5. Did adding freesulfurdioxide to the prediction model with fix acidity improve or not
improve the prediction model? Please explain how you made this determination.
Adding free sulfur dioxide to the prediction model with fixed acidity improved the prediction
model as noted on question 4, both variables were correlated with the alcohol content. This
signifies that we can plug both variables into a regression equation to determine the alcohol
content. The ANOVA conducted by PSPP had a significance value of .014, but it lowered to .000
when adding free sulfur dioxide. Meaning that there’s an even lower chance that we can make a
type I error. Adding free sulfur dioxide enables us to account for more shared variance.
Y’ = -.05x - .01z + 10.93
Where Y’ = predicted alcohol content, x = fixed acidity, y = free sulfur dioxide
6. For a wine that has an alcohol level of 9.1 and fixed acidity of 5.0, what
would be the anticipated freesulfurdioxide level of the wine?
9.1 = -.05(5.0) - .01z + 10.93
9.1 = -.25 - .01z + 10.93
9.1 = -.01z +10.68
-1.58 = -.01z
z = 158 (anticipated free sulfur dioxide level)
• PSPP rounds to 2 decimal places
This value is a little too high compared with other free sulfur dioxide. Therefore I decided to
conduct another multivariable regression by PSPP where this was the case:
REGRESSION
REGRESSION
/VARIABLES= alcohol fixedacidity
/DEPENDENT= freesulfurdioxide
/METHOD=ENTER
Model Summary (freesulfurdioxide)
.17 .03 .03 10.31
ANOVA (freesulfurdioxide)
Regression 5227.94 2 2613.97 24.60 .000
Residual 169617.04 1596 106.28
Total 174844.98 1598
Coefficients (freesulfurdioxide)
(Constant) 31.91 2.89 .00 11.03 .000
alcohol -.78 .24 -.08 -3.21 .001
fixedacidity -.95 .15 -.16 -6.42 .000
Y’ = -.953x -.777z + 31.908, where x = fixed acidity, z = alcohol, and Y’ = anticipated/predicted
free sulfur dioxide level
Y’ = -.95(5.0) - .78(9.1) + 31.91
Y’ = -4.75 – 7.098 + 31.91
Y’ = 20.062 (This is the final anticipated free sulfur dioxide level)

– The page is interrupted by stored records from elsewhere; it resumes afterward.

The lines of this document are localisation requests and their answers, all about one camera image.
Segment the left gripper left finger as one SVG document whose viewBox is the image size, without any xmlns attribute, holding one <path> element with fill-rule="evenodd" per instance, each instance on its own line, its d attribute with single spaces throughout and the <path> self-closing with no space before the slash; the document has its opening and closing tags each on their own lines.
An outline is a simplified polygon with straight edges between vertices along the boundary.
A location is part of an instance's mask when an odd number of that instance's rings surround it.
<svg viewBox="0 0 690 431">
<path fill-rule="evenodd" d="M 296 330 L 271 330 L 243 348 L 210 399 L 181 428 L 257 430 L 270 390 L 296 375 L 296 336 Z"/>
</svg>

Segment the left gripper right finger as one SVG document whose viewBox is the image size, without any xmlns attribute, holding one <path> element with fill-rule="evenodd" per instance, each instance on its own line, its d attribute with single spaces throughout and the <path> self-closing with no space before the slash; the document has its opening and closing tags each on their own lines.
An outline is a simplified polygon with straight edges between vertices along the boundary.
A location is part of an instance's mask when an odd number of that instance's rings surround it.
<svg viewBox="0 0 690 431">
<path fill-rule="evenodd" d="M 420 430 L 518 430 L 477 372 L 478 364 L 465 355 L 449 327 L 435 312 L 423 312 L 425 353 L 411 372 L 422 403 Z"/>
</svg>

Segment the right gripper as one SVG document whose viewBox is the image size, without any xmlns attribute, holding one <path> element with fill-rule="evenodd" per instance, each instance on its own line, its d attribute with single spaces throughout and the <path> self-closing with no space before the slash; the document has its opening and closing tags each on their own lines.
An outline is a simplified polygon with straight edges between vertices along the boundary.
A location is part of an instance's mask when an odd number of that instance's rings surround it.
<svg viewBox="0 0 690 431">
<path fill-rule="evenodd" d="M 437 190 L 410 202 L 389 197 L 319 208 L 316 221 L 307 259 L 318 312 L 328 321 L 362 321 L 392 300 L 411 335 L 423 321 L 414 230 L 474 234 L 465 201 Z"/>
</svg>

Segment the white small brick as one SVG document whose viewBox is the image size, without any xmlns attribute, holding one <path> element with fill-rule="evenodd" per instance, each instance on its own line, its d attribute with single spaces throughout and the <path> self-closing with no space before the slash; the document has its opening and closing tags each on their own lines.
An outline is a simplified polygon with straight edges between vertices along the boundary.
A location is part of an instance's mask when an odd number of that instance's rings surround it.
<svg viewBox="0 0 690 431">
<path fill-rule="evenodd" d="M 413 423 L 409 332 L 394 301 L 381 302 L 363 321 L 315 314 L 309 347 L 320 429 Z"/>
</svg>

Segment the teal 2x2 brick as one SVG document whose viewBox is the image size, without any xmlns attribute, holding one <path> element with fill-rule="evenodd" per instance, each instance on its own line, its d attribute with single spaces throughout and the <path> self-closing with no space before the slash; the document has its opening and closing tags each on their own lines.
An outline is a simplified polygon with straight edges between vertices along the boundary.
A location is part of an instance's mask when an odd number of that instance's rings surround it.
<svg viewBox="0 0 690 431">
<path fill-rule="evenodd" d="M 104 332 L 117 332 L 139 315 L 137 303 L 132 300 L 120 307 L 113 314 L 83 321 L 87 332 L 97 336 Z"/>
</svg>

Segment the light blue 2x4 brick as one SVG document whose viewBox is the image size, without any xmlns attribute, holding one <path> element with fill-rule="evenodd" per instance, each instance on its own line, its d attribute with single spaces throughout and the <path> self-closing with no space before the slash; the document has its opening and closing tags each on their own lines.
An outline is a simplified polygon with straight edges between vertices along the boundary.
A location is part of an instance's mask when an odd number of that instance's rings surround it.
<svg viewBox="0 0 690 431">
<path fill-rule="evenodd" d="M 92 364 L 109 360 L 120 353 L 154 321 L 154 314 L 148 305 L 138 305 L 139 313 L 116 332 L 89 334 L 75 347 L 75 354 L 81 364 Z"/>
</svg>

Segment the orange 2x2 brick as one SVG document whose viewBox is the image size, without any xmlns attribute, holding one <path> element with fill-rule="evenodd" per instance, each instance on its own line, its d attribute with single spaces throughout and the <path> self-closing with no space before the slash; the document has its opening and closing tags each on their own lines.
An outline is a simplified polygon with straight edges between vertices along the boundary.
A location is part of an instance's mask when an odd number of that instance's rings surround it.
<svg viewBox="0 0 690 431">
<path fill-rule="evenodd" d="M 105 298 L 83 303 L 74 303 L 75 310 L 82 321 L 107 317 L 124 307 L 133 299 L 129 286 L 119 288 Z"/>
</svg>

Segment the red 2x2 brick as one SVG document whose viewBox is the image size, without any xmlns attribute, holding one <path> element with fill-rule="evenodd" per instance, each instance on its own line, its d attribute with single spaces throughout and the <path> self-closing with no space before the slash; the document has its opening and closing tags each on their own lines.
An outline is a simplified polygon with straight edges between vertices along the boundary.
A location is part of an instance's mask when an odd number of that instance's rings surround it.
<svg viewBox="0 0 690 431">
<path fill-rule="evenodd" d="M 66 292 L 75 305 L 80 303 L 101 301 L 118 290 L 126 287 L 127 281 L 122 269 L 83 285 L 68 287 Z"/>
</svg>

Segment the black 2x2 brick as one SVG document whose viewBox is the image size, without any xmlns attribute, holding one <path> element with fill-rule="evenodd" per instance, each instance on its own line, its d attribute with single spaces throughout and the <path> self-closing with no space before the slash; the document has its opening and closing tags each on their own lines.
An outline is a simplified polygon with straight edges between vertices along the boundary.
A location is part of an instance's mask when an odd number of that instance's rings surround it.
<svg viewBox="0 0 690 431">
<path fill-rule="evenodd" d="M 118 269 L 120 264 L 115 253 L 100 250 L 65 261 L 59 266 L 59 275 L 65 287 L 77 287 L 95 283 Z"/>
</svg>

7. In terms of the two variable above, which variable contributes more to the
predictive variability in alcohol content? Please explain how you came to this
conclusion.
In the terms of the two variables above, the variable that contributes more to the
predictive variability in alcohol content was free sulfur dioxide. This is because it is
significant because the value was .000. slope cannot be used to determine which variable
is a better predictor because the scale is different. Meaning that we must take a look at the
Standardized Coefficients Beta magnitudes.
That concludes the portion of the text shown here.